■ **Required action**:
Pull every line with "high" from the material.

■ **Material provided**:
= = = =

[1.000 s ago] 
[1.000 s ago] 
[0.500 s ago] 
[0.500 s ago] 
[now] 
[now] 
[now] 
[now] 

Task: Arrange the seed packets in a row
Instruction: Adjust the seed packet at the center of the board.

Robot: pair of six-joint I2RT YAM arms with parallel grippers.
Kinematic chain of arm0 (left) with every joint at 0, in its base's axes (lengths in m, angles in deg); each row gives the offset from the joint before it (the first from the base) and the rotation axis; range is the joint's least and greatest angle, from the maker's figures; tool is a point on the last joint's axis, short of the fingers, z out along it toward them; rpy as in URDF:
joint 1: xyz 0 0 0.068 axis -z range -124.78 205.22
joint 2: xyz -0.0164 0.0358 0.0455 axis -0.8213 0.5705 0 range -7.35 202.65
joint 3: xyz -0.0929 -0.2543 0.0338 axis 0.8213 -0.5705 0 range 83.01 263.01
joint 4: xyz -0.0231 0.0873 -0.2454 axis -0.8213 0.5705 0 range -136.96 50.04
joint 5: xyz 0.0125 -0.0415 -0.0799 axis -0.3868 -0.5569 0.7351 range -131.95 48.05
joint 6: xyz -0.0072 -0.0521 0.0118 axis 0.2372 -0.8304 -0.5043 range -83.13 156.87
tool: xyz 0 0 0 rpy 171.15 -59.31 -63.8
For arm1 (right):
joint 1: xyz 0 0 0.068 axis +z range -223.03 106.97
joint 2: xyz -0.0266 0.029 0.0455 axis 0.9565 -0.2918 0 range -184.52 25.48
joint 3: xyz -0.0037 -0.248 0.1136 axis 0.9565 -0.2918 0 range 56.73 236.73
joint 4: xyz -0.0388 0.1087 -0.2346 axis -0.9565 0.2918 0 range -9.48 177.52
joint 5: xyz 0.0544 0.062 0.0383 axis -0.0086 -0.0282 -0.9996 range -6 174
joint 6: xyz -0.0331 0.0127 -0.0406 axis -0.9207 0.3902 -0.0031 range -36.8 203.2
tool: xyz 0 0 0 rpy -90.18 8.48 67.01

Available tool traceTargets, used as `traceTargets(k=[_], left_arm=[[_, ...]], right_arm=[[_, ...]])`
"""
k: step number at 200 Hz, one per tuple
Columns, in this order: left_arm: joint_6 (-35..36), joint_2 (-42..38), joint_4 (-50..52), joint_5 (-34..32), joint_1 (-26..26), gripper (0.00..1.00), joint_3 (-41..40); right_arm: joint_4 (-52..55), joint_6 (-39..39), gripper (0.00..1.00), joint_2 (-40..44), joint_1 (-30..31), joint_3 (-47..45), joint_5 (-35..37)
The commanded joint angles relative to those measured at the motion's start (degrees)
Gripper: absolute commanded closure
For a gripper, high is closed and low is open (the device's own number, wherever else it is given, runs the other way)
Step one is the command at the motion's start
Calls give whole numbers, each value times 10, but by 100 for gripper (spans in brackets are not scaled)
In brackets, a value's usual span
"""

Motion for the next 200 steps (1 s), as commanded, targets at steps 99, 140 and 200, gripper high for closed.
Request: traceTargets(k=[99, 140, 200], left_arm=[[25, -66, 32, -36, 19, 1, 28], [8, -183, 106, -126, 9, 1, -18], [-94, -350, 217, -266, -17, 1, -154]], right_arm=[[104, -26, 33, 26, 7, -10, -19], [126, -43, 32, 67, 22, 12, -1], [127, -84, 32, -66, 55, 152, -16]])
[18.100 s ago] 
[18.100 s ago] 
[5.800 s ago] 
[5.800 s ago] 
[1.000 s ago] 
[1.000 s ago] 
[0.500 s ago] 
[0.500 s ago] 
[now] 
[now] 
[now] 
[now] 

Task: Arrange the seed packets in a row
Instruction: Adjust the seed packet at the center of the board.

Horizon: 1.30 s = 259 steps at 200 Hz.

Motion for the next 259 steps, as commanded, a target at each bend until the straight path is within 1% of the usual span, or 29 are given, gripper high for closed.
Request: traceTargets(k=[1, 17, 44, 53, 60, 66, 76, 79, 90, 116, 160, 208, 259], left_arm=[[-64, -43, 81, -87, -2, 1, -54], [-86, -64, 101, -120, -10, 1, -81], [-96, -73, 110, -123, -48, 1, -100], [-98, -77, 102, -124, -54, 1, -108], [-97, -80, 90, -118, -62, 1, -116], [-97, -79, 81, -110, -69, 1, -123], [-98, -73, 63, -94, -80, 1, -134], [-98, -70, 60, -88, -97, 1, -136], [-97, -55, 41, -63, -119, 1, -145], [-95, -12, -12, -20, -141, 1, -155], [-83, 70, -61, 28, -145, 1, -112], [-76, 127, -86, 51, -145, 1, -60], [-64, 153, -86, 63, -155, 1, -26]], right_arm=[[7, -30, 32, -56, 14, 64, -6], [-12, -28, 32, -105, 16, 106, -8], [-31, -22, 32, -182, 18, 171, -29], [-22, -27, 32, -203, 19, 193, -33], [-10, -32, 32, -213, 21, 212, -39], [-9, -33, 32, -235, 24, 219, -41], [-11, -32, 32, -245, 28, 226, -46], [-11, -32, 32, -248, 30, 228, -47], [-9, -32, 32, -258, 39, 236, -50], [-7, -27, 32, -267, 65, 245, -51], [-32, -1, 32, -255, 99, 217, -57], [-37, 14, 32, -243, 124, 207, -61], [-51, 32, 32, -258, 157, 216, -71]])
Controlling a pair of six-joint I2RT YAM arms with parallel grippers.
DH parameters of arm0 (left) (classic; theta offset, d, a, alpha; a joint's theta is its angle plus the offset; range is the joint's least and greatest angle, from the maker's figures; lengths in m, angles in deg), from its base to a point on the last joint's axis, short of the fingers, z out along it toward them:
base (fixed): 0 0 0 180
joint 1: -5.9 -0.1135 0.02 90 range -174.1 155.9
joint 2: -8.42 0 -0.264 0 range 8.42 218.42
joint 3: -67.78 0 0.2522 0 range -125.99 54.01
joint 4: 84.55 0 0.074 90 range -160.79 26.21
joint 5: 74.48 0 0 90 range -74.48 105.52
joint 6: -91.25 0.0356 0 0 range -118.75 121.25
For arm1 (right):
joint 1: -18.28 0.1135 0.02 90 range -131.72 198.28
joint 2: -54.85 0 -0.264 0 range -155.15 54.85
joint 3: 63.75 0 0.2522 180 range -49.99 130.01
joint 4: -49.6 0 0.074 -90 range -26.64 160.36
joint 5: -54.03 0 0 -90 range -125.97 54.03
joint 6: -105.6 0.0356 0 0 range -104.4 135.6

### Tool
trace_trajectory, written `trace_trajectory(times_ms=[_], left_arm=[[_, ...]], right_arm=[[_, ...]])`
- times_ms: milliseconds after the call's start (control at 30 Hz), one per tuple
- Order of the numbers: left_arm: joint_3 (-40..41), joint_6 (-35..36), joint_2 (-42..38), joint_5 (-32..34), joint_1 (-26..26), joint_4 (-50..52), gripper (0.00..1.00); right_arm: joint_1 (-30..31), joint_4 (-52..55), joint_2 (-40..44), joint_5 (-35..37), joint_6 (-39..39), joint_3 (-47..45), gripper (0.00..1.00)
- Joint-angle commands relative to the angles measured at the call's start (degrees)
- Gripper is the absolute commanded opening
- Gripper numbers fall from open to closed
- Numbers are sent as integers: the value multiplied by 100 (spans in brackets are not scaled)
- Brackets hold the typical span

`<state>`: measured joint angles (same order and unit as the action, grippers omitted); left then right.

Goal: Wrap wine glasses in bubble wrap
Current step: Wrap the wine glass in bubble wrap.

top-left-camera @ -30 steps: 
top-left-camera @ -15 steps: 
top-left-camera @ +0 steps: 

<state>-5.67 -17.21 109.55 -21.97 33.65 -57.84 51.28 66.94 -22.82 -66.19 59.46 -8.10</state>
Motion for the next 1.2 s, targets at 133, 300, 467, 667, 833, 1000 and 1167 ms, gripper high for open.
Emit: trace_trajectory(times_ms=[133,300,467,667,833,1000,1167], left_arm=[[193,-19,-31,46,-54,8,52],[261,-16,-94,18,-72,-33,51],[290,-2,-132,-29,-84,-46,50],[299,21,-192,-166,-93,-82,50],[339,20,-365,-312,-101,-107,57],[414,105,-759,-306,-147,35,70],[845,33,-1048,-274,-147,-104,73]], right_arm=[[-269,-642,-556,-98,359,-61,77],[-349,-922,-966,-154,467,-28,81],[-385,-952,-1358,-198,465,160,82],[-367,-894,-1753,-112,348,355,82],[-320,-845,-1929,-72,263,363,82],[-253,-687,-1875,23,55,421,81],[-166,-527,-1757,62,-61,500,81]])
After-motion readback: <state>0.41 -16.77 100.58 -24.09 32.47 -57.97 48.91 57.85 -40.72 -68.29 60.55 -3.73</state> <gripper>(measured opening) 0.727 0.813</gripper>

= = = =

■ **Task answer**:
For a gripper, high is closed and low is open (the device's own number, wherever else it is given, runs the other way)
Motion for the next 200 steps (1 s), as commanded, targets at steps 99, 140 and 200, gripper high for closed.
Motion for the next 259 steps, as commanded, a target at each bend until the straight path is within 1% of the usual span, or 29 are given, gripper high for closed.
Motion for the next 1.2 s, targets at 133, 300, 467, 667, 833, 1000 and 1167 ms, gripper high for open.

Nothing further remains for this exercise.